Deprived of regular and equitable returns from mining and oil revenues, the Gabonese are highly dependent on the whims of a political class. This class presents itself as generous and ostentatious – a very popular political style in Gabon – while remaining in control of the national revenue.

Elections under tight control

It is also essential to understand the extent of control maintained by the state on electoral operations. The presidential election of 2016 is a perfect example of the government’s stranglehold:

  • The election date was announced only eight weeks before the vote,

  • Candidates had barely five weeks to submit their candidacies,

  • The official election campaign was restricted to within 14 days of the vote,

  • The 628,124 voter cards printed by government, and not the electoral body

  • The voter cards were distributed in a mere three weeks, and, last but not least

  • The Constitutional Court, the final arbiter on any dispute, is presided over by a former lover of Ali Bongo’s father.

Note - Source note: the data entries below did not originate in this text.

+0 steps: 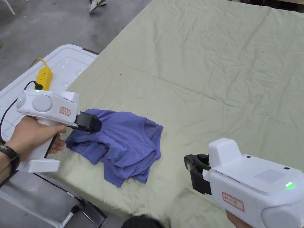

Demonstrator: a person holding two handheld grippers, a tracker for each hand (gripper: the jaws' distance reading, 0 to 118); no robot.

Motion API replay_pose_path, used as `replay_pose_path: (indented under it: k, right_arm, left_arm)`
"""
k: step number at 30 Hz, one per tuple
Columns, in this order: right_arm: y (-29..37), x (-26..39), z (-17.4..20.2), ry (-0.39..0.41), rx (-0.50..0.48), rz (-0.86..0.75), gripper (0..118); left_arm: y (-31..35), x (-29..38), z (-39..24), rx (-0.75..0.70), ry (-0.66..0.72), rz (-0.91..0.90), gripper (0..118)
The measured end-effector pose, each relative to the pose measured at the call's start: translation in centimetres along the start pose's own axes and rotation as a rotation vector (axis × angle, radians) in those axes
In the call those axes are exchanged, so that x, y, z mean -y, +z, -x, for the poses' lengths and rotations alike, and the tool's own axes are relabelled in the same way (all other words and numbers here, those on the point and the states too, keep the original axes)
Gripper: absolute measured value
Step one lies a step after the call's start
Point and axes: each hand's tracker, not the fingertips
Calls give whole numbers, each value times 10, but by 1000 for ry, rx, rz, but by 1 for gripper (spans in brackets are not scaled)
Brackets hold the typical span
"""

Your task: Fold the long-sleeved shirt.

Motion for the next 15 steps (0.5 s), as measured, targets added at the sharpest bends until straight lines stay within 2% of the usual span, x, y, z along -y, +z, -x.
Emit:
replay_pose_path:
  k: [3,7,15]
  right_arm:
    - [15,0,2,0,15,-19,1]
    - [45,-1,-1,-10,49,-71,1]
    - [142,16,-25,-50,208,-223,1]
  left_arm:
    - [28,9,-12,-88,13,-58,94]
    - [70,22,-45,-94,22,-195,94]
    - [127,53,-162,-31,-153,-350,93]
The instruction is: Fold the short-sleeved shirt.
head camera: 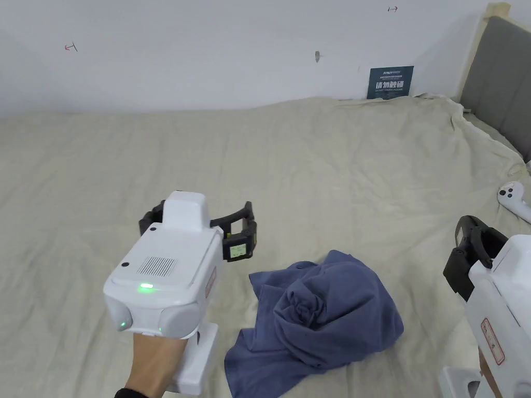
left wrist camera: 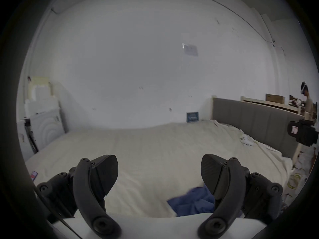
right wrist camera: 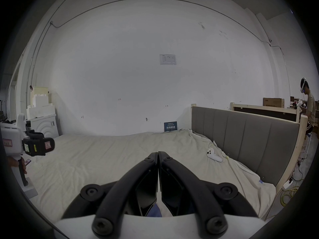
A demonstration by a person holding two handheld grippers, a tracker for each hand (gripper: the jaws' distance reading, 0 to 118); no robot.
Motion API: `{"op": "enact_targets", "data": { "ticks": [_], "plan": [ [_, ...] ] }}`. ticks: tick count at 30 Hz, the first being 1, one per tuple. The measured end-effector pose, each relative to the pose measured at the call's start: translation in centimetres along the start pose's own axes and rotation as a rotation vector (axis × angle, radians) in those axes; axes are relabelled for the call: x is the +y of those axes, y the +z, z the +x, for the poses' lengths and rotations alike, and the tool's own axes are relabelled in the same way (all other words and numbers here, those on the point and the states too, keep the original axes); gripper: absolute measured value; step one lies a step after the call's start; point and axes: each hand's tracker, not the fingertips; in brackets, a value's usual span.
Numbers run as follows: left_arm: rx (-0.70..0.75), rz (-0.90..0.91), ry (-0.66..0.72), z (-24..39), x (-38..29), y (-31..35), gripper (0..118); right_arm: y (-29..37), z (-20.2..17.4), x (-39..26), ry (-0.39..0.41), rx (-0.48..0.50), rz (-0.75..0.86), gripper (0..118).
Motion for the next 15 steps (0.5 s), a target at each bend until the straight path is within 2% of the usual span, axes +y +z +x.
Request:
{"op": "enact_targets", "data": {
  "ticks": [3,5,7,11,14,15],
  "plan": [
    [0.068,0.054,0.012,-1.3,-0.9,1.1,101,0.0,-0.1,-0.1,0.002,0.006,0.011,0],
    [0.089,0.074,0.01,-2.0,-1.6,1.5,94,0.0,-0.1,-0.2,0.008,0.009,0.017,0],
    [0.103,0.091,0.015,-2.6,-2.3,2.1,75,0.5,-1.9,2.1,0.014,0.014,0.022,0],
    [0.122,0.114,0.051,-3.4,-3.5,2.9,32,0.6,-2.5,2.1,0.018,0.022,0.026,0],
    [0.137,0.112,0.063,-3.8,-4.0,3.1,22,0.8,-3.0,2.4,0.013,0.028,0.026,0],
    [0.142,0.105,0.068,-3.9,-4.0,3.2,14,0.9,-3.3,2.6,0.012,0.03,0.026,0]
  ]
}}
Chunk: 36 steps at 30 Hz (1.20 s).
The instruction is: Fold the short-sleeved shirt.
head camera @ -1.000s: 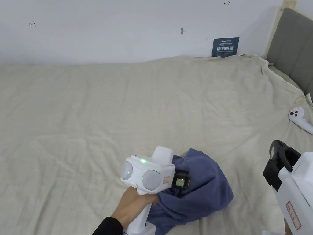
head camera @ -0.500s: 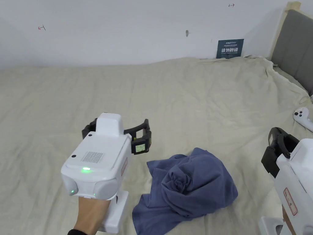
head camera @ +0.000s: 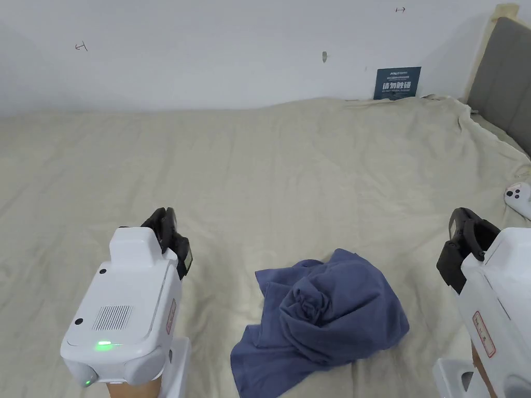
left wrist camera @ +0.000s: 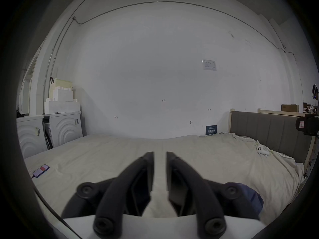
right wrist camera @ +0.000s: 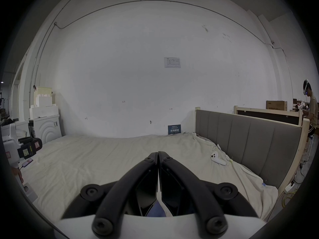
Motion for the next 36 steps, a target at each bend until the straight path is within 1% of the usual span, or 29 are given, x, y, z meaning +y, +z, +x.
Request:
{"op": "enact_targets", "data": {
  "ticks": [1,2,6,12,14,19,20,24,25,28,33,34,35,36],
  "plan": [
    [0.003,-0.004,0.002,-0.1,0.0,0.0,4,0.0,-0.2,0.0,0.001,0.001,-0.001,0],
    [0.001,-0.003,0.008,-0.2,-0.1,0.1,0,0.1,-0.4,0.0,0.001,0.002,-0.001,0],
    [-0.002,-0.02,0.031,-0.6,0.1,0.2,0,0.2,-1.1,0.3,-0.004,0.007,0.001,0],
    [-0.003,-0.027,0.015,-0.6,0.3,0.1,0,0.4,-1.8,0.3,-0.005,0.012,0.003,0],
    [-0.013,-0.058,0.029,-0.7,0.4,-0.1,0,0.4,-2.1,0.2,-0.005,0.012,0.003,0],
    [-0.096,-0.277,0.089,-0.6,-0.1,-2.0,0,0.3,-2.6,0.0,-0.004,0.014,-0.003,0],
    [-0.119,-0.356,0.096,-0.4,-0.4,-2.5,0,0.4,-2.7,-0.1,-0.005,0.014,-0.006,0],
    [-0.196,-0.543,0.138,0.5,-2.8,-3.4,0,0.4,-3.0,-0.4,-0.006,0.013,-0.017,0],
    [-0.215,-0.607,0.125,0.9,-3.5,-3.4,0,0.4,-3.1,-0.5,-0.008,0.014,-0.02,0],
    [-0.244,-0.722,0.093,2.3,-6.1,-3.4,0,0.4,-3.4,-0.8,-0.012,0.011,-0.03,0],
    [-0.277,-0.879,0.081,4.1,-10.3,-3.2,0,0.6,-3.8,-1.3,-0.011,0.01,-0.047,0],
    [-0.273,-0.897,0.088,4.3,-11.0,-3.1,4,0.6,-4.0,-1.4,-0.01,0.01,-0.052,0],
    [-0.264,-0.918,0.092,4.5,-11.7,-3.0,12,0.6,-4.0,-1.5,-0.009,0.01,-0.057,0],
    [-0.273,-0.946,0.096,4.7,-12.1,-3.0,22,0.6,-4.1,-1.6,-0.009,0.009,-0.06,0]
  ]
}}
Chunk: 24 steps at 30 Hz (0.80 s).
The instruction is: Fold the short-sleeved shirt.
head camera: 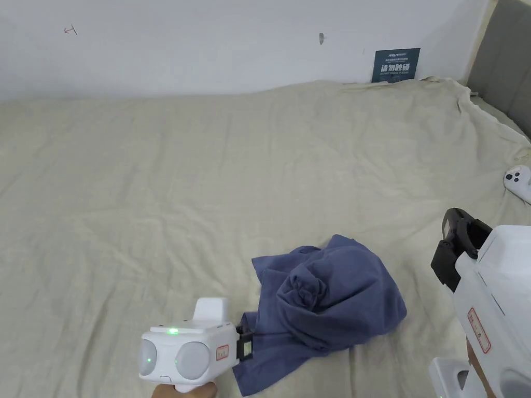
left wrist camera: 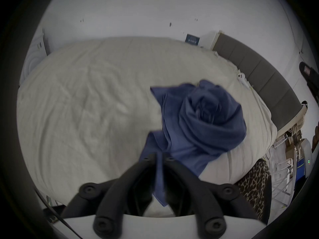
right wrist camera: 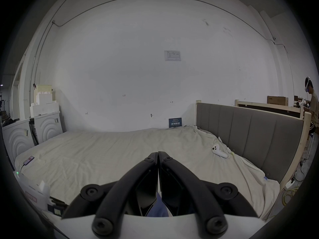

The end of “national unity”

Gabonese often express rampant distrust and hatred of the president. Ali Bongo is nicknamed “the Devil”, and is seen as an intruder to traditional Gabonese politics. His coming to power in 2009 imposed a dynastic logic that broke from the political patronage and ethnic equilibrium nurtured in the 1960s.

By contrast, Ping’s slogan – loosely translated as “the right dosage” – gives a nod to the tradition of ethnic and national balance. Ping, moreover, is a seasoned politician who can boast international stature. He served as Secretary General of the African Union from 2008-2012. When his position was not renewed in 2012, Ping resented the lack of support from Ali Bongo.

But the odds against a radical change of power are considerable. The opposition in Gabon is historically weak, poorly organised, and ready to collude with those in power. Most opponents to the regime are technocrats, or known to be close to the Bongo family.

Against these odds, France and the EU did not take the risk of pressuring Bongo to quit and encouraging Ping to claim electoral victory. Yet their lukewarm reaction to Bongo’s swearing-in suggests that the regime is now in survival mode. Opportunities for a legal political change are perhaps now more real than ever.